## WHAT IS NEEDED
With the pictures removed, write out the data below exactly.

## RECORDS SHOWN
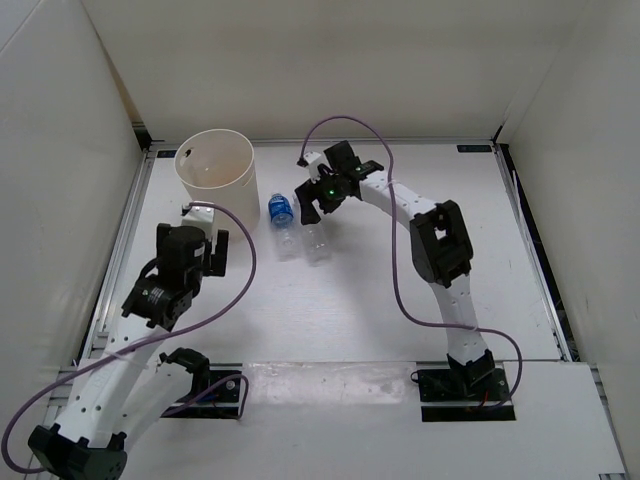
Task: Put the plastic bottles in the bin
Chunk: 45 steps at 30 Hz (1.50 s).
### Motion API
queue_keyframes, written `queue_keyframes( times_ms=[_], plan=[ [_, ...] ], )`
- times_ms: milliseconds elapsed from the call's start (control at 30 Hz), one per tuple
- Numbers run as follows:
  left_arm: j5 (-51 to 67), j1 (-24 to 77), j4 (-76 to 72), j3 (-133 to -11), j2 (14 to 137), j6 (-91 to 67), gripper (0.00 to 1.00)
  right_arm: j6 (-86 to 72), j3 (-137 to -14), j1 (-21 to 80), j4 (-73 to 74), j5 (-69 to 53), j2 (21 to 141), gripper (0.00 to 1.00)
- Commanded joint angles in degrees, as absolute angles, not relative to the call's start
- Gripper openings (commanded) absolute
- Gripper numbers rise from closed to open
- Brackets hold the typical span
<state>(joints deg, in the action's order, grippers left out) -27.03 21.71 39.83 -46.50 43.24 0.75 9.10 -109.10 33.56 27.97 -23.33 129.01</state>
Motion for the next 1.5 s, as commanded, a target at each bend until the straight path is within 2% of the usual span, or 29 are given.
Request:
queue_keyframes(
  times_ms=[0, 33, 67, 200, 233, 267, 300, 433, 500, 567, 600, 667, 700, 767, 967, 1133, 1200, 1333, 1467],
  plan=[
    [-31.46, 21.97, 38.06, -44.74, 41.66, 1.58, 1.0, 4.33, -115.04, 34.37, 35.93, -20.84, 132.78, 0.9],
    [-31.55, 21.89, 37.97, -44.48, 41.49, 1.67, 1.0, 4.13, -116.53, 34.37, 37.34, -20.57, 133.41, 0.9],
    [-31.73, 21.88, 37.53, -44.39, 41.48, 1.76, 1.0, 4.3, -116.46, 34.19, 37.61, -20.65, 133.85, 0.83],
    [-33.21, 21.88, 37.0, -43.25, 41.05, 2.55, 1.0, 4.92, -117.94, 34.72, 40.42, -21.35, 134.73, 0.81],
    [-33.31, 21.88, 37.0, -42.98, 40.78, 2.2, 1.0, 4.83, -118.04, 34.98, 41.13, -21.36, 134.82, 0.78],
    [-34.53, 21.97, 36.91, -42.54, 40.43, 1.85, 1.0, 5.01, -117.78, 35.15, 42.61, -21.62, 135.17, 0.69],
    [-35.85, 21.97, 37.0, -42.37, 40.43, 0.89, 1.0, 5.36, -117.77, 35.16, 43.15, -21.97, 135.26, 0.66],
    [-37.44, 21.88, 36.65, -41.49, 39.99, 0.44, 1.0, 5.63, -116.98, 36.3, 44.56, -20.31, 135.0, 0.62],
    [-37.53, 21.88, 36.56, -41.48, 39.99, 0.44, 1.0, 5.63, -116.46, 35.95, 44.65, -19.69, 134.56, 0.56],
    [-38.06, 21.89, 36.74, -41.13, 40.08, -1.58, 1.0, 5.01, -115.58, 35.25, 44.48, -18.9, 133.86, 0.46],
    [-38.58, 21.88, 36.65, -41.05, 39.9, -1.84, 1.0, 4.92, -115.4, 35.07, 44.21, -18.46, 133.77, 0.34],
    [-38.76, 21.88, 36.74, -40.96, 39.9, -2.2, 1.0, 4.66, -113.83, 34.19, 43.51, -15.74, 132.64, 0.23],
    [-38.85, 21.88, 36.83, -40.78, 39.99, -2.28, 1.0, 4.48, -113.3, 33.84, 43.33, -14.69, 132.37, 0.13],
    [-39.37, 21.88, 36.48, -40.69, 39.99, -2.72, 1.0, 3.44, -112.68, 32.79, 42.63, -11.52, 131.49, 0.0],
    [-39.46, 21.88, 36.21, -40.43, 40.6, -3.16, 1.0, -6.03, -114.69, 30.32, 39.55, -2.22, 127.71, 0.0],
    [-39.38, 21.89, 36.56, -40.69, 40.87, -3.6, 1.0, -14.05, -121.8, 30.76, 38.94, 3.68, 124.81, 0.0],
    [-39.03, 21.88, 36.91, -41.04, 41.04, -3.52, 1.0, -14.85, -124.44, 31.37, 39.2, 9.98, 124.11, 0.0],
    [-38.5, 21.97, 37.09, -41.04, 41.22, -3.6, 1.0, -14.94, -127.18, 32.43, 31.32, 22.22, 121.03, 0.0],
    [-37.53, 21.97, 36.57, -40.96, 41.4, -3.43, 1.0, -12.4, -128.14, 33.22, 21.54, 22.77, 118.66, 0.0]
  ],
)
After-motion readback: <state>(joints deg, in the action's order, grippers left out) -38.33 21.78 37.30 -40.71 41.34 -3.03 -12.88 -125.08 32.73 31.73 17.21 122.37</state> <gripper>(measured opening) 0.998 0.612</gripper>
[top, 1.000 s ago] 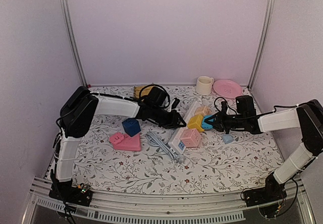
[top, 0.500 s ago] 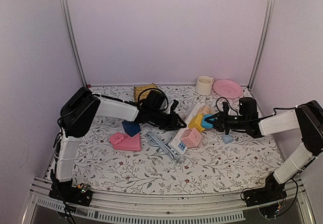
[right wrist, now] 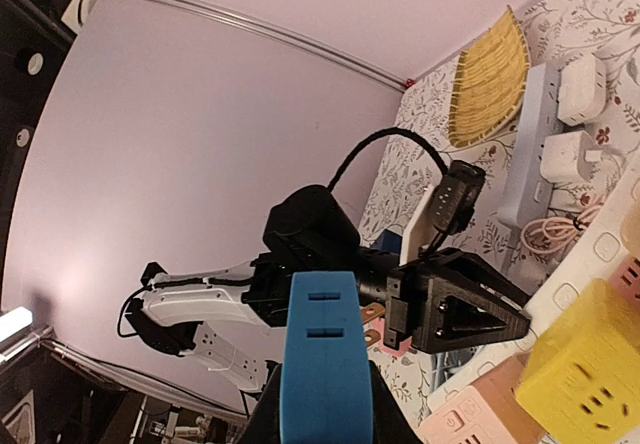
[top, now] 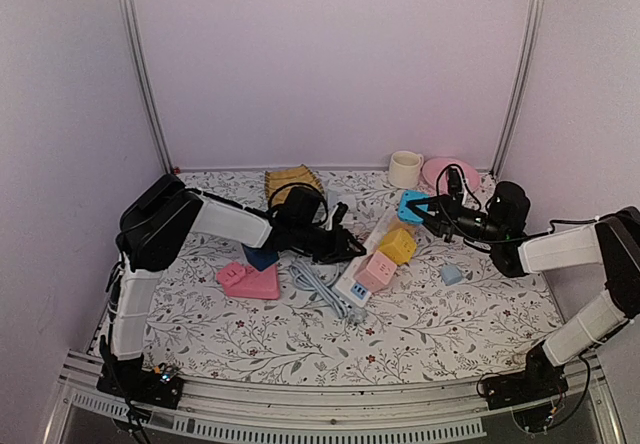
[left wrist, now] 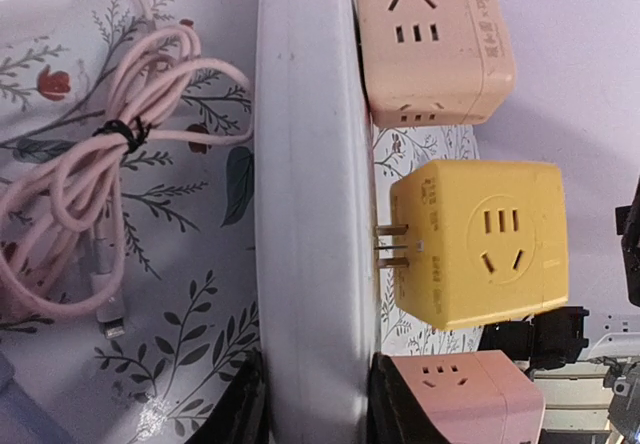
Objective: Pull the plug off the socket
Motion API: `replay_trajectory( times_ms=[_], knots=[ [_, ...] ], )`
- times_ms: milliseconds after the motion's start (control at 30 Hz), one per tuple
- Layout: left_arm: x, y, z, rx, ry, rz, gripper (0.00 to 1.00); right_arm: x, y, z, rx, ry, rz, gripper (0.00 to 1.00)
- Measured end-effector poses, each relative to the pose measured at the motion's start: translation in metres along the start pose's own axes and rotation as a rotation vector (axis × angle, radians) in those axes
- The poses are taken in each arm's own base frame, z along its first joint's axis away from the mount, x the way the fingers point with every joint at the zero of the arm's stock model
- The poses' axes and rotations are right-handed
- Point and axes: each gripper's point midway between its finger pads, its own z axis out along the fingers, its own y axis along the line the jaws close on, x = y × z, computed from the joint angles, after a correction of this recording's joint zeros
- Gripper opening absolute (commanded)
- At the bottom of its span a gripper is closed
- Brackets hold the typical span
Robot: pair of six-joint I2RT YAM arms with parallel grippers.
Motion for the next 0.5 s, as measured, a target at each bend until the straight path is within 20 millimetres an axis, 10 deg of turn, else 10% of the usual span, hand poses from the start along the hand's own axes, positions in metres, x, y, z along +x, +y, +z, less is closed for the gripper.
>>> replay_trajectory(
  times_ms=[233, 500],
  knots=[
    [0.0, 0.003, -0.001, -0.001, -0.008, -0.005, 0.0, -0.004, 0.017, -0.002, -0.061, -0.011, -0.047, 0.03],
    [-0.001, 0.007, -0.001, -0.015, -0.013, -0.008, 0.0, -0.022, -0.022, -0.032, 0.127, -0.066, 0.0, 0.03]
  ],
)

## REPLY
Task: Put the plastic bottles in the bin
Chunk: 45 steps at 30 Hz (1.50 s).
### Motion API
queue_keyframes, written `queue_keyframes( times_ms=[_], plan=[ [_, ...] ], )`
- times_ms: milliseconds elapsed from the call's start (control at 30 Hz), one per tuple
- Numbers run as follows:
  left_arm: j5 (-51 to 67), j1 (-24 to 77), j4 (-76 to 72), j3 (-133 to -11), j2 (14 to 137), j6 (-91 to 67), gripper (0.00 to 1.00)
  right_arm: j6 (-86 to 72), j3 (-137 to -14), j1 (-21 to 80), j4 (-73 to 74), j5 (-69 to 53), j2 (21 to 141), gripper (0.00 to 1.00)
- Commanded joint angles in degrees, as absolute angles, not relative to the call's start
- Gripper openings (commanded) absolute
- Gripper numbers rise from closed to open
- Brackets hold the typical span
<state>(joints deg, in the action's order, grippers left out) -27.03 21.71 39.83 -46.50 43.24 0.75 9.10 -109.10 33.56 27.97 -23.33 129.01</state>
Motion for the next 1.5 s, as commanded, a target at each bend until the straight path is within 2% of the usual span, or 29 are given.
Request:
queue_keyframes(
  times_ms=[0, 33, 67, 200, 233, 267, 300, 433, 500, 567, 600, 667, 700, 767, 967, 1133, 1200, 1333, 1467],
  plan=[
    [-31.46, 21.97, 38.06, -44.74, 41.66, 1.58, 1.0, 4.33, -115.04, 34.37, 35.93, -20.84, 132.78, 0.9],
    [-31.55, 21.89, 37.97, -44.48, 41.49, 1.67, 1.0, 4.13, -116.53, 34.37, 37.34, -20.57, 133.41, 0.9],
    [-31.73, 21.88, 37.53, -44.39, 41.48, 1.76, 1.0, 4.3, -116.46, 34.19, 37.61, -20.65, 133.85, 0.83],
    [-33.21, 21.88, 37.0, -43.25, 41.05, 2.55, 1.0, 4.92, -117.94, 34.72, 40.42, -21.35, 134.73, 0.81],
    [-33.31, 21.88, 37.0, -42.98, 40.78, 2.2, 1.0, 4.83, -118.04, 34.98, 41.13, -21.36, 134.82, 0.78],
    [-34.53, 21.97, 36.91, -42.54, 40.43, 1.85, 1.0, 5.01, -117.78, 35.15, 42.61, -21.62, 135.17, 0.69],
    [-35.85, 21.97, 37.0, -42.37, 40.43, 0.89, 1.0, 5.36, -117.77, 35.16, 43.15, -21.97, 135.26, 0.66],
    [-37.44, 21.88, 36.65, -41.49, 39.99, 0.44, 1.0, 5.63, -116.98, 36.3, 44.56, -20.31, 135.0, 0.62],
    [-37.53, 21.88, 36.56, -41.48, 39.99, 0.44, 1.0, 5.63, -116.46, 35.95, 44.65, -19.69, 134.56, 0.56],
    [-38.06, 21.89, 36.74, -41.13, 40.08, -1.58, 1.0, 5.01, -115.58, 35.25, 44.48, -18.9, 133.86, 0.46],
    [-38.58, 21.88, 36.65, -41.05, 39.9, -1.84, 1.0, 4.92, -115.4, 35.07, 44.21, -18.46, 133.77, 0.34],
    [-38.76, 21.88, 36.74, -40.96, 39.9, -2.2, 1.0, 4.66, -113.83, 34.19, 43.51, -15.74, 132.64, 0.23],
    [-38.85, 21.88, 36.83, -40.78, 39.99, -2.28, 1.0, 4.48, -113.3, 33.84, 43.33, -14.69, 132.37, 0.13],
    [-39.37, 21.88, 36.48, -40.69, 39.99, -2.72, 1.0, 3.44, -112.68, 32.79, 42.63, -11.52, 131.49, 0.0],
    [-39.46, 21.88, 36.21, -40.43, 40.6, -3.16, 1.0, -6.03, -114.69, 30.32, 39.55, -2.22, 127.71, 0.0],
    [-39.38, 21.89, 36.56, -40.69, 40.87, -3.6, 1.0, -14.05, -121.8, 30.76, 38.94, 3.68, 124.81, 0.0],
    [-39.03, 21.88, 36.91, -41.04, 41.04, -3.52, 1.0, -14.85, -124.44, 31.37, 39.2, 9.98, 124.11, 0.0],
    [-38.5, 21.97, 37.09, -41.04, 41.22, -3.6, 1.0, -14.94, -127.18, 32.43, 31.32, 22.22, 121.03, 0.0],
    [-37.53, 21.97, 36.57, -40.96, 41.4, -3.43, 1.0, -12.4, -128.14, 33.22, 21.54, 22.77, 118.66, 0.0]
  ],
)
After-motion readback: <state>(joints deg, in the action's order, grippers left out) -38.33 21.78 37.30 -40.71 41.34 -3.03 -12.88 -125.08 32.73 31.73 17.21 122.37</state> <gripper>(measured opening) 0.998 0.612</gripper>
[top, 1.000 s ago] 
[top, 0.500 s ago] 
[right wrist, now] 
[top, now] 
[left wrist, now] 
Objective: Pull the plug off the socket
Motion API: `replay_trajectory( times_ms=[_], knots=[ [_, ...] ], )`
- times_ms: milliseconds after the motion's start (control at 30 Hz), one per tuple
- Layout: left_arm: x, y, z, rx, ry, rz, gripper (0.00 to 1.00); right_arm: x, y, z, rx, ry, rz, gripper (0.00 to 1.00)
- Measured end-effector poses, each relative to the pose measured at the motion's start: translation in metres along the start pose's own axes and rotation as a rotation vector (axis × angle, radians) in those axes
- The poses are taken in each arm's own base frame, z along its first joint's axis away from the mount, x the way the fingers point with every joint at the zero of the arm's stock model
- The poses' axes and rotations are right-handed
- Point and axes: each gripper's point midway between its finger pads, its own z axis out along the fingers, its own y axis along the line the jaws close on, x = y × z, computed from the joint angles, after a correction of this recording's joint zeros
- Gripper opening absolute (commanded)
- At the bottom of its span a gripper is closed
- Brackets hold the typical span
Robot: pair of six-joint I2RT YAM arms with parallel grippers.
Motion for the next 0.5 s, as measured, a target at each bend until the straight path is within 20 millimetres an axis, 10 deg of turn, else 10% of the usual span, hand poses from the start along the hand's own axes, positions in metres, x, y, z along +x, +y, +z, less is closed for the gripper.
>>> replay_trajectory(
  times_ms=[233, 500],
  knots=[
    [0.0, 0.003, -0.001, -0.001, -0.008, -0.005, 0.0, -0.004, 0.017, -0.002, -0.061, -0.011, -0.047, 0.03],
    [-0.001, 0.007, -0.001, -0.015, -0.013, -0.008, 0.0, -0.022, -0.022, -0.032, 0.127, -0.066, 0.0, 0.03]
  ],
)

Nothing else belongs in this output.